Please restate the data below word for word, omitting all images.

=== GIVEN DATA ===

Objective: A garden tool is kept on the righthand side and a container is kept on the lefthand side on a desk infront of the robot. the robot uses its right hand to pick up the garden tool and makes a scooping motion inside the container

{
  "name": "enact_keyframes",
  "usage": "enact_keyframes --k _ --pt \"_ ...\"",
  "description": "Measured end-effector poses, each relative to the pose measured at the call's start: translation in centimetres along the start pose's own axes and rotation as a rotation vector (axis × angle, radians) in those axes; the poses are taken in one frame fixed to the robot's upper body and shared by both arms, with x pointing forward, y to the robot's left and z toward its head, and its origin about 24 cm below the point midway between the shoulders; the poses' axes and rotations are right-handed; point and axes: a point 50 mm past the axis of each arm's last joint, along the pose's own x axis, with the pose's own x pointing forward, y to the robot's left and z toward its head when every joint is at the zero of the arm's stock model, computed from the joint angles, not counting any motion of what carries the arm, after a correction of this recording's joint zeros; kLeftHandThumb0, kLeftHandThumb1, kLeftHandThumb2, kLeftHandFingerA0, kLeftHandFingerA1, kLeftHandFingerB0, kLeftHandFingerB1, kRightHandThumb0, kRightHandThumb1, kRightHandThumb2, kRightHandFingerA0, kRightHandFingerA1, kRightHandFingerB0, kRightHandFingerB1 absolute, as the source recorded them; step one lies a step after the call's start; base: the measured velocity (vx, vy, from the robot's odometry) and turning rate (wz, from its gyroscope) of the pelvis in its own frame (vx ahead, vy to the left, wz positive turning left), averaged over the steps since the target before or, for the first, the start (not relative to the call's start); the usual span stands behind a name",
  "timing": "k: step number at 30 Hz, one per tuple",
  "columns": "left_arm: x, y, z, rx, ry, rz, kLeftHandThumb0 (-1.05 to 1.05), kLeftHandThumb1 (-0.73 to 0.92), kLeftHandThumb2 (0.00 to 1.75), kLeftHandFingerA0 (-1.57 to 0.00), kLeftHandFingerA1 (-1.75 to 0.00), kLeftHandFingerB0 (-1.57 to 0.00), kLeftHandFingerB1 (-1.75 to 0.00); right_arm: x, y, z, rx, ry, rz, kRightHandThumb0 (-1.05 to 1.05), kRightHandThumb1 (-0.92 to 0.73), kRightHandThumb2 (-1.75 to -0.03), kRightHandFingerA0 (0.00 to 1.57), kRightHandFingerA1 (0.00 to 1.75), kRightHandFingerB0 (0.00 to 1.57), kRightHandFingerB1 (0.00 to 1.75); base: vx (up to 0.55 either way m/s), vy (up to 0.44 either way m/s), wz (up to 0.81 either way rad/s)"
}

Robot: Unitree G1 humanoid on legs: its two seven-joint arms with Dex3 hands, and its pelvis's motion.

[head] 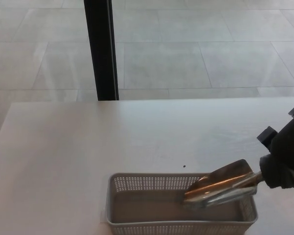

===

• COMPLETED TASK:
Objective: A garden tool is kept on the righthand side and a container is kept on the lefthand side on a desk infront of the robot. the robot uses its right hand to pick up the garden tool and makes a scooping motion inside the container

{
  "name": "enact_keyframes",
  "usage": "enact_keyframes --k _ --pt \"_ ...\"",
  "description": "Measured end-effector poses, each relative to the pose measured at the call's start: translation in centimetres along the start pose's own axes and rotation as a rotation vector (axis × angle, radians) in those axes; the poses are taken in one frame fixed to the robot's upper body and shared by both arms, with x pointing forward, y to the robot's left and z toward its head, and its origin about 24 cm below the point midway between the shoulders; the poses' axes and rotations are right-handed; point and axes: a point 50 mm past the axis of each arm's last joint, along the pose's own x axis, with the pose's own x pointing forward, y to the robot's left and z toward its head when every joint is at the zero of the arm's stock model, computed from the joint angles, not counting any motion of what carries the arm, after a correction of this recording's joint zeros; kLeftHandThumb0, kLeftHandThumb1, kLeftHandThumb2, kLeftHandFingerA0, kLeftHandFingerA1, kLeftHandFingerB0, kLeftHandFingerB1, kRightHandThumb0, kRightHandThumb1, kRightHandThumb2, kRightHandFingerA0, kRightHandFingerA1, kRightHandFingerB0, kRightHandFingerB1 absolute, as the source recorded them; step one lies a step after the call's start; base: the measured velocity (vx, vy, from the robot's odometry) and turning rate (wz, from its gyroscope) of the pelvis in its own frame (vx ahead, vy to the left, wz positive turning left), averaged over the steps since the target before or, for the first, the start (not relative to the call's start); the usual span stands behind a name",
  "timing": "k: step number at 30 Hz, one per tuple",
  "columns": "left_arm: x, y, z, rx, ry, rz, kLeftHandThumb0 (-1.05 to 1.05), kLeftHandThumb1 (-0.73 to 0.92), kLeftHandThumb2 (0.00 to 1.75), kLeftHandFingerA0 (-1.57 to 0.00), kLeftHandFingerA1 (-1.75 to 0.00), kLeftHandFingerB0 (-1.57 to 0.00), kLeftHandFingerB1 (-1.75 to 0.00); right_arm: x, y, z, rx, ry, rz, kRightHandThumb0 (-1.05 to 1.05), kRightHandThumb1 (-0.92 to 0.73), kRightHandThumb2 (-1.75 to -0.03), kRightHandFingerA0 (0.00 to 1.57), kRightHandFingerA1 (0.00 to 1.75), kRightHandFingerB0 (0.00 to 1.57), kRightHandFingerB1 (0.00 to 1.75); base: vx (up to 0.55 either way m/s), vy (up to 0.44 either way m/s), wz (up to 0.81 either way rad/s)"
}

Robot: Unitree G1 humanoid on legs: its two seven-joint arms with Dex3 hands, and its pelvis's motion.

[head] 

Nothing else is part of this exercise.